→ Your task
In the entries below, find the lines that include "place" and give their number as the whole reply.

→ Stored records
####################

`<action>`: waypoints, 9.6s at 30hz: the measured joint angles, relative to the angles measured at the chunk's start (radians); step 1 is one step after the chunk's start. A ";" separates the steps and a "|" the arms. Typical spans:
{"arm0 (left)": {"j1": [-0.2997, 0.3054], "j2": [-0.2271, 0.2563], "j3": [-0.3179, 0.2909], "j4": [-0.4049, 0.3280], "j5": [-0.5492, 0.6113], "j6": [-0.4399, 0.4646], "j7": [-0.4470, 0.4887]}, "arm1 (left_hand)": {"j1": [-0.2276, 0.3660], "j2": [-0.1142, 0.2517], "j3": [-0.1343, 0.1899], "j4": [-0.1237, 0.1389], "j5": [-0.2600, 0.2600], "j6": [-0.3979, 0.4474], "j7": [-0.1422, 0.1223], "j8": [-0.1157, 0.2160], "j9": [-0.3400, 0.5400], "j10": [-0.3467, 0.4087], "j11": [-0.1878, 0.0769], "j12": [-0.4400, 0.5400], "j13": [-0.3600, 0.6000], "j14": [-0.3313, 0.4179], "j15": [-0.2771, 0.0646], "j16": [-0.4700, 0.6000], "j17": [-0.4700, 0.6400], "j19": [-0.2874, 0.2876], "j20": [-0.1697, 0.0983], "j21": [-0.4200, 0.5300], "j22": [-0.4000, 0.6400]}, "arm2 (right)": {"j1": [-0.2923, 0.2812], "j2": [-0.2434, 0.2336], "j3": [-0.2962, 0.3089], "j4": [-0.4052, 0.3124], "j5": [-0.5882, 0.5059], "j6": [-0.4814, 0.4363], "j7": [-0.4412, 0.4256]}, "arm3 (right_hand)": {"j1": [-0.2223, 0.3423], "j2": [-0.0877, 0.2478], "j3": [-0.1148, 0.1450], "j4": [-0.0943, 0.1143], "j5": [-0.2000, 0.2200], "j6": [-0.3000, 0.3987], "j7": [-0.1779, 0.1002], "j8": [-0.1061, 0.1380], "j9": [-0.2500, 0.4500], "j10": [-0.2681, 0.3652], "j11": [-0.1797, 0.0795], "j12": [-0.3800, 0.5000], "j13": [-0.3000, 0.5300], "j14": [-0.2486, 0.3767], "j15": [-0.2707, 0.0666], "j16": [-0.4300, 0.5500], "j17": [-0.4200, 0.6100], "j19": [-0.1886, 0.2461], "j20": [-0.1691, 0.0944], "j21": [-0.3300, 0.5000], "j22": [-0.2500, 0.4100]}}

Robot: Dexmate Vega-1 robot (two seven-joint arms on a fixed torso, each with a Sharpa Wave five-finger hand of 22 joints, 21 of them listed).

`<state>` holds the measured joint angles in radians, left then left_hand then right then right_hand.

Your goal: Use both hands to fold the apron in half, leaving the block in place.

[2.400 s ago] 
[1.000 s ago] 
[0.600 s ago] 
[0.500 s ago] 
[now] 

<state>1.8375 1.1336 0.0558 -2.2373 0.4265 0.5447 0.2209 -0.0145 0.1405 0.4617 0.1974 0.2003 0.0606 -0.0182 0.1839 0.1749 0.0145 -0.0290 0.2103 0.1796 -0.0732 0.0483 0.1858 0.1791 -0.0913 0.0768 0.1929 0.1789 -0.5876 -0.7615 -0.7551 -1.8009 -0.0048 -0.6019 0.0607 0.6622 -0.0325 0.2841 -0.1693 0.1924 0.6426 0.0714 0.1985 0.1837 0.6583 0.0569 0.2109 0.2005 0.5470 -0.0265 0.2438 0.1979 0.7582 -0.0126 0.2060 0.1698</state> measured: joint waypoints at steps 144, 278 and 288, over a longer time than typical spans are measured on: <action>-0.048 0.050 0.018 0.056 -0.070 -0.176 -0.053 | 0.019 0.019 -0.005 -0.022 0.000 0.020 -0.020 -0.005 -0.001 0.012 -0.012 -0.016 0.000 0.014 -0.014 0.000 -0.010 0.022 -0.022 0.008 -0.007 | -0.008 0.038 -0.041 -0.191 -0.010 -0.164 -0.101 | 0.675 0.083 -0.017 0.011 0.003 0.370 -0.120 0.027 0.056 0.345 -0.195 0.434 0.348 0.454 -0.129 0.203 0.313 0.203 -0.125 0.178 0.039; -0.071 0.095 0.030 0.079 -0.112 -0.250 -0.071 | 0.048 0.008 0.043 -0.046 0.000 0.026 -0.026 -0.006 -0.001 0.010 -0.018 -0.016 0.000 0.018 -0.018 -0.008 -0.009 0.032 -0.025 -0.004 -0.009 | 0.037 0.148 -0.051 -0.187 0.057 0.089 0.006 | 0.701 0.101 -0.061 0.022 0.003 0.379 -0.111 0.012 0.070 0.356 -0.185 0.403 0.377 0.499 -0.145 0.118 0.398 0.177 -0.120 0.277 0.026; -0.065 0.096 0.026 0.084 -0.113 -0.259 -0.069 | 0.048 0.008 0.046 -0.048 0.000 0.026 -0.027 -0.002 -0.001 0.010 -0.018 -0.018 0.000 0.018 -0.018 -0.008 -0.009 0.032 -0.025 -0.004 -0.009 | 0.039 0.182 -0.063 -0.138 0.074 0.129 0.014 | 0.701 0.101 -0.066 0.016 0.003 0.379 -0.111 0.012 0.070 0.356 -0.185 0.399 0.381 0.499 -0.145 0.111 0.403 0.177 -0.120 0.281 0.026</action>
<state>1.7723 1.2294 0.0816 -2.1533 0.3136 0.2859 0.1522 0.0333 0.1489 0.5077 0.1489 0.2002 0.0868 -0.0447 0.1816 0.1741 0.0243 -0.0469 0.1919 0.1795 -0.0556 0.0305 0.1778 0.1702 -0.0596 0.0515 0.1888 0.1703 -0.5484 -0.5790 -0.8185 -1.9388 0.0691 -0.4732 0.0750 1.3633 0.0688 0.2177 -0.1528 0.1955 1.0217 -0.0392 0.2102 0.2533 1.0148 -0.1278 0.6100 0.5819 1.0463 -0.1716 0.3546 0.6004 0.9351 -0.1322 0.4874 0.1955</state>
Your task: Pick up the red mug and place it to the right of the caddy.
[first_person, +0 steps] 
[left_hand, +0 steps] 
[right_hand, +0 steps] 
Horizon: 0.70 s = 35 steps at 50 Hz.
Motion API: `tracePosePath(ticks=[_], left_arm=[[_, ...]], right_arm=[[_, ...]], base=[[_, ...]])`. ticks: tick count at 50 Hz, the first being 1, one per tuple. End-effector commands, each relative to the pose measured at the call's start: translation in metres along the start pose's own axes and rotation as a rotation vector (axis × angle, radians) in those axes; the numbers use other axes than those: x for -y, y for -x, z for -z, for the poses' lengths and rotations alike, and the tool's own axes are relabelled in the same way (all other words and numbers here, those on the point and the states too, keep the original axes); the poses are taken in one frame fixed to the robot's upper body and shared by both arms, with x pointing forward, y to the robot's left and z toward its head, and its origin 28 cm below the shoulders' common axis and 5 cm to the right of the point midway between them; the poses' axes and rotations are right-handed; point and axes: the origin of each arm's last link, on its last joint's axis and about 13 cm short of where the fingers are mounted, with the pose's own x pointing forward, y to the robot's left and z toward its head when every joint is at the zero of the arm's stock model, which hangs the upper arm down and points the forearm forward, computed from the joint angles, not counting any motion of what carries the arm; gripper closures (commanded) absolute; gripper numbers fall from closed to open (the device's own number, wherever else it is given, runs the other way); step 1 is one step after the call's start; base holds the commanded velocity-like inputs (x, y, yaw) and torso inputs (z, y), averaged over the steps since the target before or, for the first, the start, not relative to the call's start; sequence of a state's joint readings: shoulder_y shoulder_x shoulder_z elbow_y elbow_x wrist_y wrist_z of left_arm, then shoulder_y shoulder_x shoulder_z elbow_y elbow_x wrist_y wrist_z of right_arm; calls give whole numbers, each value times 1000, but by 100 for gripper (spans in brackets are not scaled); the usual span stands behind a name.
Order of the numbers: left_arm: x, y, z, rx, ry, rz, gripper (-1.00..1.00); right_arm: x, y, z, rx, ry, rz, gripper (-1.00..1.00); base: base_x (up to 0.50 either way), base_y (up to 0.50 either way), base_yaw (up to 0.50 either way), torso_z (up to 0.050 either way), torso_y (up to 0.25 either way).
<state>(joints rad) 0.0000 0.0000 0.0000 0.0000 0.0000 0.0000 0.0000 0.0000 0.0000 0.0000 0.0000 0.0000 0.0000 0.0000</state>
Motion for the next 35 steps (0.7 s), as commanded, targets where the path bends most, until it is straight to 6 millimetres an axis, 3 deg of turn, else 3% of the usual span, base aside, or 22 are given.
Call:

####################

→ Response to the task
2